What carries the argument
Bidirectional cross-modal refinement that injects an instruction-derived spatial prior into semantic-feature differencing inside a vision foundation backbone.
If this is right
- SIGMA outperforms existing automatic mask generators by 12.20 percent F1 and 11.16 percent IoU on five benchmarks.
- Applied to public editing corpora it produces a 1.1 million sample IML training set.
- That set improves six diverse detectors by 18.34 percent F1 across five datasets.
- It converts previously unused editing pairs into a model-agnostic supervisory resource for IML.
Where Pith is reading between the lines
- The same differencing-plus-instruction pattern could be tested on other paired image tasks such as object removal or style transfer where explicit masks are also missing.
- If the method depends on faithful realization of intent, performance will drop on editing models that frequently ignore parts of the prompt; a controlled comparison on such models would quantify the drop.

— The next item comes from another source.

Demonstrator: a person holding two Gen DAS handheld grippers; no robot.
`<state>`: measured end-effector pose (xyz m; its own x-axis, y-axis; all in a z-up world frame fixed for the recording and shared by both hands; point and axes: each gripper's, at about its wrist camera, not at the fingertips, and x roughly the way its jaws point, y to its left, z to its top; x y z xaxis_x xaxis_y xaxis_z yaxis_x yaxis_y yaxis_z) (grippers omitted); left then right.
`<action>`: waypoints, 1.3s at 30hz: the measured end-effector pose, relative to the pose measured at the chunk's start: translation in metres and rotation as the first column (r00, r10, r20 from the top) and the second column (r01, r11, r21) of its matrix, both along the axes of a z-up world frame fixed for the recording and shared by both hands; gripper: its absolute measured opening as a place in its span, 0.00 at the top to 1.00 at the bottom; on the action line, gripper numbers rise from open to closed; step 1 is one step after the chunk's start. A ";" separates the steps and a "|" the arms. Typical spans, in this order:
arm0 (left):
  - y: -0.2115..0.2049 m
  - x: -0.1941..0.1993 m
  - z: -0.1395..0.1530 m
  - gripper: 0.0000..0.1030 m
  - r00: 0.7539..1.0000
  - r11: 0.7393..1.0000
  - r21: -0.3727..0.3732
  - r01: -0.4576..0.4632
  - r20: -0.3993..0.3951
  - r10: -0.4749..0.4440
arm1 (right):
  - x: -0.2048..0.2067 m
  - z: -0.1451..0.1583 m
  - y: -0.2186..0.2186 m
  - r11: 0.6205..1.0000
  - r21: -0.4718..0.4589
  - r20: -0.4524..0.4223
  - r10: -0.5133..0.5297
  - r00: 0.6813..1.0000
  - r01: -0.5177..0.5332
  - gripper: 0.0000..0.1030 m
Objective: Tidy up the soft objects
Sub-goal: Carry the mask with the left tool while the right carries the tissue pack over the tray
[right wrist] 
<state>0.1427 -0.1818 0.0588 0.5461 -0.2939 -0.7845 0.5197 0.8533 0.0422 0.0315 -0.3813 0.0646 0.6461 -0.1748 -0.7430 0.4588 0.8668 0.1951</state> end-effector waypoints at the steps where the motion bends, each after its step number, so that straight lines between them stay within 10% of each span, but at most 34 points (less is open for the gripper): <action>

- The two-stage training that closes the diffusion shift could be applied to other domain-gap problems in mask prediction without new labeled data.
Load-bearing premise
The image editor faithfully realizes the user's intent so the instruction can correctly mark the intended regions amid diffusion noise.
What would settle it
Collect a set of text-driven edits in which the output visibly deviates from the prompt (unintended color shifts or added objects) and measure whether SIGMA masks still match human ground truth at the same rate as on faithful edits.
Figures
read the original abstract
Text-driven image editing has advanced rapidly, but reliably localizing these manipulations requires image manipulation localization (IML) models trained on large pixel-annotated datasets, and there is still no low-cost way to obtain such training data at scale. We observe that these data already exist in disguise: public editing datasets contain millions of structurally identical (original, edited) pairs to IML training samples, lacking only pixel-level masks. Recovering these masks automatically is non-trivial: pixel differencing is overwhelmed by diffusion-induced perturbations across all pixels, and instruction-only grounding localizes only what the prompt describes, missing unintended editor side-effects. We propose SIGMA (Semantic-difference Instruction-Grounding Mask Annotator), which performs semantic-feature differencing in a vision foundation backbone and injects an instruction-derived spatial prior into this visual stream via bidirectional cross-modal refinement, amplifying the difference signal at intended-edit regions when the editor faithfully realizes user intent. SIGMA is trained in two complementary stages: Stage I supervises on inpainting masks; Stage II closes the diffusion-domain shift via VAE-roundtrip noise calibration, EMA self-training, and an edit-noise disentanglement loss. SIGMA outperforms existing automatic mask generators on five benchmarks (+12.20% F1, +11.16% IoU). When applied to public editing corpora, it produces a ~1.1M IML training set that improves six diverse detectors by +18.34% F1 across five datasets, turning previously unused editing data into a model-agnostic supervisory resource for IML. We'll release the full codebase as soon as the paper is accepted.
Editorial analysis
A structured set of objections, weighed in public.
Referee Report
Summary. The paper proposes SIGMA, a two-stage method for automatic pixel-level mask annotation of text-driven image manipulations from existing (original, edited) pairs. It performs semantic-feature differencing in a vision backbone, injects an instruction-derived spatial prior via bidirectional cross-modal refinement, and trains first on inpainting supervision then on VAE-roundtrip noise calibration, EMA self-training, and edit-noise disentanglement to close diffusion domain shift. It reports +12.20% F1 / +11.16% IoU gains over prior automatic mask generators on five benchmarks and shows that the resulting ~1.1M-mask dataset improves six diverse IML detectors by +18.34% F1 across five datasets. The codebase will be released upon acceptance.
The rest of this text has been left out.